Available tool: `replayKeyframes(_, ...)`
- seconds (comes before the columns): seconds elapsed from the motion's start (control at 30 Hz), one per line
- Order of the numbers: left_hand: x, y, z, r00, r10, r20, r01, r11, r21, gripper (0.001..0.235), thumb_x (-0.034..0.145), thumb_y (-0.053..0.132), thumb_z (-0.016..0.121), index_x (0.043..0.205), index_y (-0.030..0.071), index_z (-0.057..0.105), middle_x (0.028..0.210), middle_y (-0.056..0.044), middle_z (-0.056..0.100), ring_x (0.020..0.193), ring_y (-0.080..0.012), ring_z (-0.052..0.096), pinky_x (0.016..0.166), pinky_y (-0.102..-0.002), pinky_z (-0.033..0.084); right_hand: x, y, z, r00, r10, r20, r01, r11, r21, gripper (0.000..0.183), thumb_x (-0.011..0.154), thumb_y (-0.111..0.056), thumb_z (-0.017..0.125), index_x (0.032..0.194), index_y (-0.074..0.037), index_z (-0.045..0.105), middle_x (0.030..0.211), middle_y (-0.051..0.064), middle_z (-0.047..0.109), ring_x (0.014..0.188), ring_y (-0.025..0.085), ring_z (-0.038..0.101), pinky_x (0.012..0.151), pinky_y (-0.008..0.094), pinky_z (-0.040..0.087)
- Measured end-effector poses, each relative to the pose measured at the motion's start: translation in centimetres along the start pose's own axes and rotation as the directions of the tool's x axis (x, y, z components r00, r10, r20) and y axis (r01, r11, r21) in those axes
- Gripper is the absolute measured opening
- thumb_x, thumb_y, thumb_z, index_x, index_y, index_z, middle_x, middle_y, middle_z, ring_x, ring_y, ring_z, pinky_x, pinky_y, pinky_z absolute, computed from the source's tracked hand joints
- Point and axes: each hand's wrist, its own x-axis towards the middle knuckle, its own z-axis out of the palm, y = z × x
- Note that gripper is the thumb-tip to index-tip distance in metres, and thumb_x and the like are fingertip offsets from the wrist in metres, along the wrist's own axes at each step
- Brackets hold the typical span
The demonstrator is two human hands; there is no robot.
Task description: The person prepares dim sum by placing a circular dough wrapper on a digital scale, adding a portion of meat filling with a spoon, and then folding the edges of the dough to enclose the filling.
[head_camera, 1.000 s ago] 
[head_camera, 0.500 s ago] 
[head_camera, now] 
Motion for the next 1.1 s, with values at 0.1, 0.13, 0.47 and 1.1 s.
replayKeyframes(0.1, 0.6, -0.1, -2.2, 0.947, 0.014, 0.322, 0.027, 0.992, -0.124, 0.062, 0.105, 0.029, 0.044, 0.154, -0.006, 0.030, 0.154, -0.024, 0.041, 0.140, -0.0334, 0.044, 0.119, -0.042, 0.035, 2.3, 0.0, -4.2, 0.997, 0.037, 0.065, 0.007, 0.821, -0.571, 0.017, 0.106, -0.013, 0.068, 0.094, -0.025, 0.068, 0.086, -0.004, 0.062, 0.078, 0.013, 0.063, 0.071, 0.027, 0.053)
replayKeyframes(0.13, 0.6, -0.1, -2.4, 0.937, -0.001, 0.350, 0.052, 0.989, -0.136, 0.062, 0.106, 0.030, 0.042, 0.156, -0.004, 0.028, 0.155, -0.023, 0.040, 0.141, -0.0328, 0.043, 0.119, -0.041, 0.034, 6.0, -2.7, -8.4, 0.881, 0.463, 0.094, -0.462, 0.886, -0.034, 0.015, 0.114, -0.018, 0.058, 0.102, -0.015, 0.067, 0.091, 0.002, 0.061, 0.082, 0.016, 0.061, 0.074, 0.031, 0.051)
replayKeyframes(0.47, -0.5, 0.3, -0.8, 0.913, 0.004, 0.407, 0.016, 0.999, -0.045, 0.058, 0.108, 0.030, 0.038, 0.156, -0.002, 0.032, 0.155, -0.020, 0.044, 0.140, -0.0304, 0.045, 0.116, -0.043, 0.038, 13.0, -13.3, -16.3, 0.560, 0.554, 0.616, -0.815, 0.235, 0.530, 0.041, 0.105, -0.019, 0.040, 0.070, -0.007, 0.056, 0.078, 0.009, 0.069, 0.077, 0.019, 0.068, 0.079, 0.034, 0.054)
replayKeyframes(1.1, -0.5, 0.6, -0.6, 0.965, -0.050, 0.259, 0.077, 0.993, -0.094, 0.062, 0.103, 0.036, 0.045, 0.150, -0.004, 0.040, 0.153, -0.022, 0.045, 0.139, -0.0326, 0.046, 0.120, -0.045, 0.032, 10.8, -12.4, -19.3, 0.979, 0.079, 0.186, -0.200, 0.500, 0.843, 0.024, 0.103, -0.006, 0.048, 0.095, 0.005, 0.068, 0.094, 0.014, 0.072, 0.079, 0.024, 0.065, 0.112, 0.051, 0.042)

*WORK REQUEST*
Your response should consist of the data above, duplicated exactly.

*WRITTEN ANSWER*
Available tool: `replayKeyframes(_, ...)`
- seconds (comes before the columns): seconds elapsed from the motion's start (control at 30 Hz), one per line
- Order of the numbers: left_hand: x, y, z, r00, r10, r20, r01, r11, r21, gripper (0.001..0.235), thumb_x (-0.034..0.145), thumb_y (-0.053..0.132), thumb_z (-0.016..0.121), index_x (0.043..0.205), index_y (-0.030..0.071), index_z (-0.057..0.105), middle_x (0.028..0.210), middle_y (-0.056..0.044), middle_z (-0.056..0.100), ring_x (0.020..0.193), ring_y (-0.080..0.012), ring_z (-0.052..0.096), pinky_x (0.016..0.166), pinky_y (-0.102..-0.002), pinky_z (-0.033..0.084); right_hand: x, y, z, r00, r10, r20, r01, r11, r21, gripper (0.000..0.183), thumb_x (-0.011..0.154), thumb_y (-0.111..0.056), thumb_z (-0.017..0.125), index_x (0.032..0.194), index_y (-0.074..0.037), index_z (-0.045..0.105), middle_x (0.030..0.211), middle_y (-0.051..0.064), middle_z (-0.047..0.109), ring_x (0.014..0.188), ring_y (-0.025..0.085), ring_z (-0.038..0.101), pinky_x (0.012..0.151), pinky_y (-0.008..0.094), pinky_z (-0.040..0.087)
- Measured end-effector poses, each relative to the pose measured at the motion's start: translation in centimetres along the start pose's own axes and rotation as the directions of the tool's x axis (x, y, z components r00, r10, r20) and y axis (r01, r11, r21) in those axes
- Gripper is the absolute measured opening
- thumb_x, thumb_y, thumb_z, index_x, index_y, index_z, middle_x, middle_y, middle_z, ring_x, ring_y, ring_z, pinky_x, pinky_y, pinky_z absolute, computed from the source's tracked hand joints
- Point and axes: each hand's wrist, its own x-axis towards the middle knuckle, its own z-axis out of the palm, y = z × x
- Note that gripper is the thumb-tip to index-tip distance in metres, and thumb_x and the like are fingertip offsets from the wrist in metres, along the wrist's own axes at each step
- Brackets hold the typical span
The demonstrator is two human hands; there is no robot.
Task description: The person prepares dim sum by placing a circular dough wrapper on a digital scale, adding a portion of meat filling with a spoon, and then folding the edges of the dough to enclose the filling.
[head_camera, 1.000 s ago] 
[head_camera, 0.500 s ago] 
[head_camera, now] 
Motion for the next 1.1 s, with values at 0.1, 0.13, 0.47 and 1.1 s.
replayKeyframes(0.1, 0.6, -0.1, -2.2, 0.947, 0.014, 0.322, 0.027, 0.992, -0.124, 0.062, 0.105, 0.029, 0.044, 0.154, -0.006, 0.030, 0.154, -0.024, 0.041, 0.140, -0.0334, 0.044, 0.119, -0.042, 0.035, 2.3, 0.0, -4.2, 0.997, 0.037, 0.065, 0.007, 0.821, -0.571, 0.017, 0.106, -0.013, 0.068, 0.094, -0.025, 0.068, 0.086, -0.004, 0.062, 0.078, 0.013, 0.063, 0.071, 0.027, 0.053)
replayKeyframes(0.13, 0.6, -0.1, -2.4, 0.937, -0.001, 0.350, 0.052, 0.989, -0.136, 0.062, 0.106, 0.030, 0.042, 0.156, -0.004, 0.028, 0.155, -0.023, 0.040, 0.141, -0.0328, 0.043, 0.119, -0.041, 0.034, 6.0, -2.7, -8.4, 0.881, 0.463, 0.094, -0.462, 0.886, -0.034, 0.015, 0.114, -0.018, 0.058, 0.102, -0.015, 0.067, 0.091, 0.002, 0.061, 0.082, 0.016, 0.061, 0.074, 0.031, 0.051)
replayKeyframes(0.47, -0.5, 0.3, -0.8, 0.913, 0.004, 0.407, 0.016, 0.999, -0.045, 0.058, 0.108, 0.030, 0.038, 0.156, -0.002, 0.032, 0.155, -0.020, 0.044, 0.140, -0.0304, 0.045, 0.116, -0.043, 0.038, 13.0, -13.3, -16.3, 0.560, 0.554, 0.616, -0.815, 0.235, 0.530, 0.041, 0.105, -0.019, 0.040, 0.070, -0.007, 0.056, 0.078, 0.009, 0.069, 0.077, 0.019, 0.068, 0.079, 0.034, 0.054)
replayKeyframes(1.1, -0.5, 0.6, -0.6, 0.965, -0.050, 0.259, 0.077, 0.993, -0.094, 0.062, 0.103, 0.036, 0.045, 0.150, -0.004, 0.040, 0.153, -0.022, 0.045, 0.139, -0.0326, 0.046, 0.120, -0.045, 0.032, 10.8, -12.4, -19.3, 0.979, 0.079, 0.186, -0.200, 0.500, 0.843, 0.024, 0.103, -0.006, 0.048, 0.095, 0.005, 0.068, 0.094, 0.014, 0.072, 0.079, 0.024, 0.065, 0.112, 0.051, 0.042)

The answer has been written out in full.